Regardless, the goal is to go beyond, “GPT-5 got a higher score on HLE” and get to something more meaningful, like, “GPT-5 scored perfectly on questions requiring applying theorems from research papers but still struggled with questions requiring combinatorial reasoning”. I think that would be a good step toward “so what”.
This isn’t guaranteed. It might be possible to make an AI system that was highly specialized to the LSAT, perhaps engineering it to exploit quirks in LSAT questions specifically. The more a system does this, the less it is likely to have general abilities.

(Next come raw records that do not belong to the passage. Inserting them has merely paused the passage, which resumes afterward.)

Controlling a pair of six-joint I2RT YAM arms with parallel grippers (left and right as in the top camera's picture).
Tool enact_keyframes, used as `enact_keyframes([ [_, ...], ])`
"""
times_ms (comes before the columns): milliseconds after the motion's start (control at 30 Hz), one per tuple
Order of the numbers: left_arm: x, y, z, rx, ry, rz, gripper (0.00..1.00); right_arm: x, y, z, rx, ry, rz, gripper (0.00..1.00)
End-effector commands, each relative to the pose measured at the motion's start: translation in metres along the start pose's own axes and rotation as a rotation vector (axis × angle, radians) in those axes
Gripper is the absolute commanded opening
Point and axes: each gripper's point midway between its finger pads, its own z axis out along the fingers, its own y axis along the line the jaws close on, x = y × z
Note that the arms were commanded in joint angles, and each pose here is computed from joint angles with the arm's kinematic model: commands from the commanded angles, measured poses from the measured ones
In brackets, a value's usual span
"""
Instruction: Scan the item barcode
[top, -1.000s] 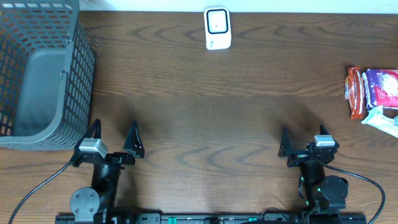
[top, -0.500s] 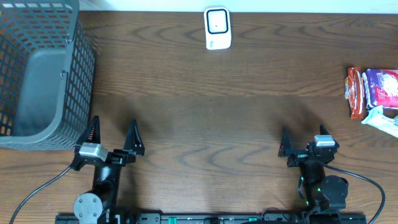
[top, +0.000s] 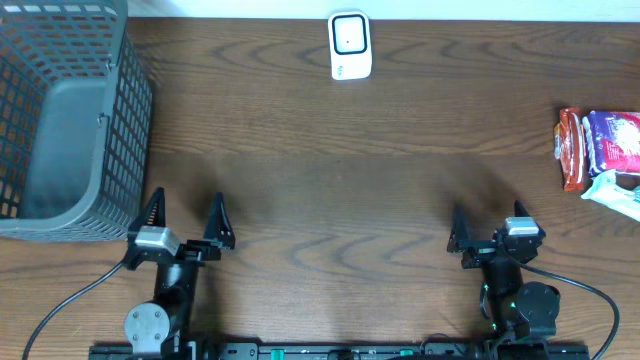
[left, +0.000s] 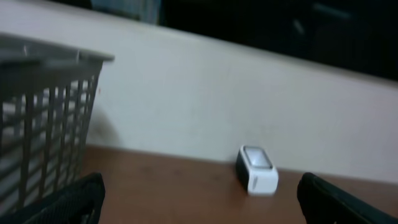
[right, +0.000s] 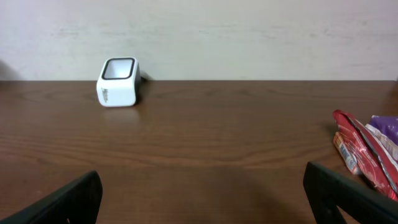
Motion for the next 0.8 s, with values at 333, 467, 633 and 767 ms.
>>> enact_keyframes([
  [333,0.064,0.015,-0.009,-0.048,0.265,0.1,0.98,0.001,-0.001,0.0,0.006,-0.001,0.014,0.99],
  [467,0.079,0.018,-0.014,-0.051,0.328,0.14,0.98,0.001,-0.001,0.0,0.006,-0.001,0.014,0.99],
  [633,0.084,0.019,-0.016,-0.048,0.35,0.176,0.99,0.001,-0.001,0.0,0.006,-0.001,0.014,0.99],
  [767,0.084,0.02,-0.016,-0.044,0.351,0.21,0.98,0.001,-0.001,0.0,0.006,-0.001,0.014,0.99],
])
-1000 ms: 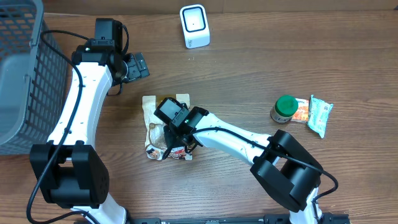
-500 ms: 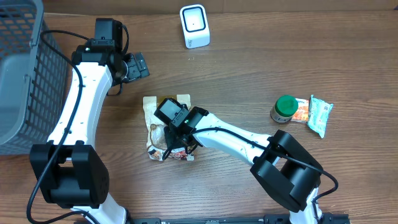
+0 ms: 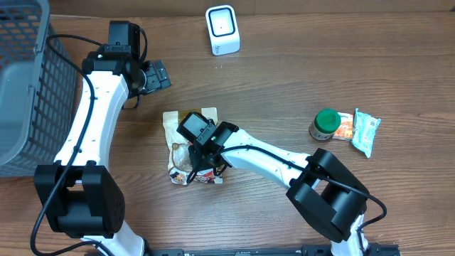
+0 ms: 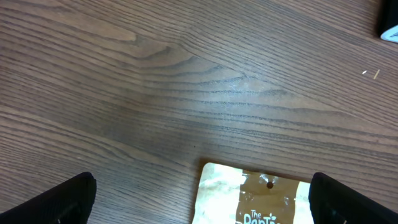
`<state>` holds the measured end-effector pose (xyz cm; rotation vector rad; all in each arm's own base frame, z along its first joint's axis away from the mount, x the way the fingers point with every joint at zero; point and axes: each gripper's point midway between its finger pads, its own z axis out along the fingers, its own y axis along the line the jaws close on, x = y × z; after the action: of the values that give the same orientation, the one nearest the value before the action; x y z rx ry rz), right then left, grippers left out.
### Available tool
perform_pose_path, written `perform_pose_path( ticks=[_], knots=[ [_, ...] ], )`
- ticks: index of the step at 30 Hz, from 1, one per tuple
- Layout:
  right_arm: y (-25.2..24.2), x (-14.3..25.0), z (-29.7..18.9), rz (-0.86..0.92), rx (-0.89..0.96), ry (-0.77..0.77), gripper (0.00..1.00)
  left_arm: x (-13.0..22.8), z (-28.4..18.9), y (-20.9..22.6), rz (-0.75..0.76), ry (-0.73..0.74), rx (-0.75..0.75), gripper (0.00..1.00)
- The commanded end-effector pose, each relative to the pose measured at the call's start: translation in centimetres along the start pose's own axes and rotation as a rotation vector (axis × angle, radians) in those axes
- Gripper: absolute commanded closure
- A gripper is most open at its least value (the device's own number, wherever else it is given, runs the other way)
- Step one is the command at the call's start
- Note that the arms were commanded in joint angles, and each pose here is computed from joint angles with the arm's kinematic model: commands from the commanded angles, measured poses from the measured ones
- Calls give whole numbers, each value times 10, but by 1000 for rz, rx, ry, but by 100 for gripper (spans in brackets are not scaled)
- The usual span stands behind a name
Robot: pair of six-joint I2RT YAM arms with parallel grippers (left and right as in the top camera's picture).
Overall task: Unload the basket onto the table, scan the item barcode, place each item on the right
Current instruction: 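Lower the right gripper and grasp the red sausage sticks, then lift the red sticks with the right gripper up to the scanner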
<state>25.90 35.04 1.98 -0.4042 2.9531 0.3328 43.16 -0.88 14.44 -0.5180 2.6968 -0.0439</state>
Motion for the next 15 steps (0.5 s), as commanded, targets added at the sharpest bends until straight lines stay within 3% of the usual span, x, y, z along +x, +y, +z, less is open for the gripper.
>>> perform_pose_path(
  ticks=[1, 5, 15],
  knots=[
    [-3, -3, -2, -64, 33, -8, 96, -7, -11, -4, -7, -31, 20, 0],
    [-13, -26, -27, -68, 135, -92, 96, -7, -11, -4, -7, -31, 20, 0],
    [-64, -99, -113, -180, 593, -443, 96, -7, -11, -4, -7, -31, 20, 0]
  ],
)
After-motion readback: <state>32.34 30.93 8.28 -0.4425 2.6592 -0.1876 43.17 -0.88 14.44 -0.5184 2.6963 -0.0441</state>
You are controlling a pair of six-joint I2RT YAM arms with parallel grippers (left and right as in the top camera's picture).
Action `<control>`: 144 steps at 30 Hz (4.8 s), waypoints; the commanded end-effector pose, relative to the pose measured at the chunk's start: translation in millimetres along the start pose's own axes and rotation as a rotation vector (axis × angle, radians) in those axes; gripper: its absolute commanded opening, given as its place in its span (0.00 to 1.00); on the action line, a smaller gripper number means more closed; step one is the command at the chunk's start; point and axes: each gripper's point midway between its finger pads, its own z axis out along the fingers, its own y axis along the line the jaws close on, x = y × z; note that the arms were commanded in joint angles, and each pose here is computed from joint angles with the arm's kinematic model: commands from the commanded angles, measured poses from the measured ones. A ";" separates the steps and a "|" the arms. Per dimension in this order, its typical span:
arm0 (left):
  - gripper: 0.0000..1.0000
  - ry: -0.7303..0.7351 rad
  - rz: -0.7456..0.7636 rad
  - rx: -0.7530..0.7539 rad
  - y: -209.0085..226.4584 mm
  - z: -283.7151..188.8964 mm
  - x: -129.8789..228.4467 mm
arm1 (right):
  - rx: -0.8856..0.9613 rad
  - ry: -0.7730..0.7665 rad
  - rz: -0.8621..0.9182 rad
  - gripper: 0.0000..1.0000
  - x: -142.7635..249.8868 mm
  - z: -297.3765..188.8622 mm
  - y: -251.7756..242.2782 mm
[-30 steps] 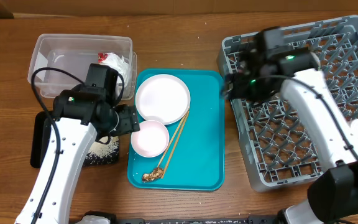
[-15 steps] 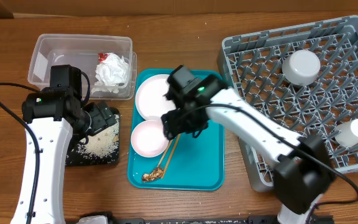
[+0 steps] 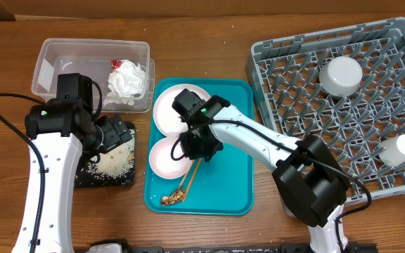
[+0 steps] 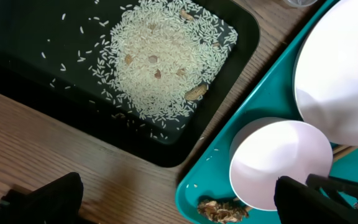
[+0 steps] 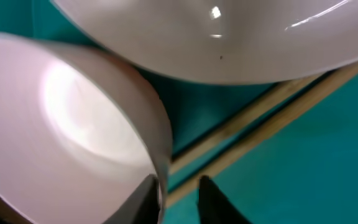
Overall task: Sort waste into correct bins and load items into the dishwasher
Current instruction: 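Grasp the pink bowl with right gripper and lift it, then place the pink bowl upside down in the rack's upper middle, then reach left gripper to the food scrap on the teal tray and grasp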
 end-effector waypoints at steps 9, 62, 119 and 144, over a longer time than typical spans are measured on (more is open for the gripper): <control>1.00 -0.011 -0.021 -0.009 2.0 -1.7 -3.0 | -0.005 -0.034 0.026 0.04 -8.8 -5.7 1.3; 1.00 -0.020 -0.021 0.005 -1.0 -1.8 -5.5 | 1.482 -0.438 1.089 0.04 66.1 -293.7 -553.2; 1.00 0.158 0.814 0.086 -92.9 41.6 145.4 | 0.200 -0.532 0.891 0.95 47.5 -286.6 -317.3; 0.93 0.378 0.797 0.105 -61.5 114.7 203.2 | 0.201 -0.527 0.892 0.95 48.4 -286.0 -317.0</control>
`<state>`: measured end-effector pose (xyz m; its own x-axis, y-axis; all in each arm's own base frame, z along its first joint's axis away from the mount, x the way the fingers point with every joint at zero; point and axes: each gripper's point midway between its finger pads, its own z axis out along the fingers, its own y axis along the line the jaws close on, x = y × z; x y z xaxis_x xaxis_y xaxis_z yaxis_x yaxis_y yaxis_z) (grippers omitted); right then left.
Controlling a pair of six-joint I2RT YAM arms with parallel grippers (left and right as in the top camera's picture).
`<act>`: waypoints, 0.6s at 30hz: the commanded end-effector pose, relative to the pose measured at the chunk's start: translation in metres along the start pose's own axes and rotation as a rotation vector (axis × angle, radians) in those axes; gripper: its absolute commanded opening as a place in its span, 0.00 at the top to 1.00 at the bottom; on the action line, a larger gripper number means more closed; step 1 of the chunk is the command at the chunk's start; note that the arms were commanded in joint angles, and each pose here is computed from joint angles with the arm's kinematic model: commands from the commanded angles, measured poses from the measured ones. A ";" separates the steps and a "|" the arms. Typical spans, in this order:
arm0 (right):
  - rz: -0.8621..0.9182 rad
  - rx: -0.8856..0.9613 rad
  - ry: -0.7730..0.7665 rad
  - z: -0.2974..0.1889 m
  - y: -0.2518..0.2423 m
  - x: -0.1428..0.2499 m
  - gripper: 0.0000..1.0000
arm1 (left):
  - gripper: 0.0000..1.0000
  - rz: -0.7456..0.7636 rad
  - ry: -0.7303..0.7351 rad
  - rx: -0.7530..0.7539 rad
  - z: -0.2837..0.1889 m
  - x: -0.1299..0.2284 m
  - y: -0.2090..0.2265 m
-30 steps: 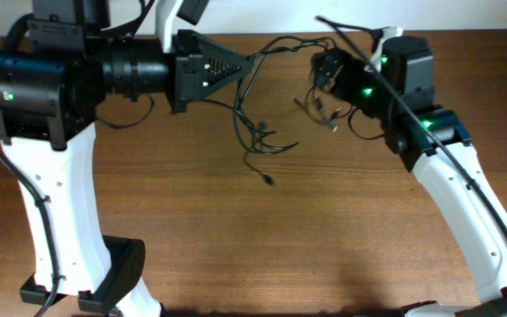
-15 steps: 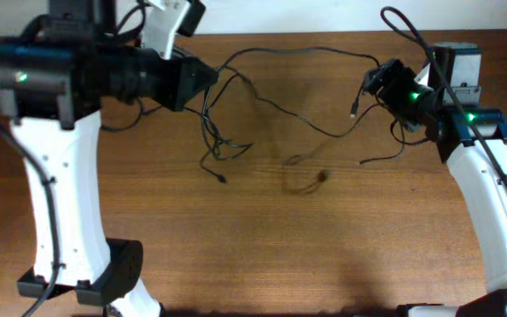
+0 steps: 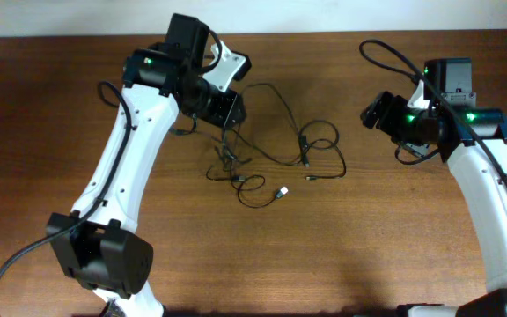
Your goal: Untangle cables
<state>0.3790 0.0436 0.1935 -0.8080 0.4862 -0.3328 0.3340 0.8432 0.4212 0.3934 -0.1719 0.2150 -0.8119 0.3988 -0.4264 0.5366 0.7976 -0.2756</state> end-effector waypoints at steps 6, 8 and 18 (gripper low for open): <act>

Or whether it has become dangerous in some way.
An additional 45 questions included an image. I excluded these because I wanted to be able to try out o3-mini-high if that seemed like it would be informative, and o3-mini-high doesn’t process images.
66f684db71131a41ff244fb9
Great post! Really insightful breakdown.
"Maybe it’s just that the bombastic name of the benchmark rubbed me the wrong way."
I think a lot of people are with you on this. My own tiny gripe: if you're going to name something Humanity's Last Exam, don't have multiple choice questions. It turns whatever the problem was into a search problem, and potentially a very trivial one.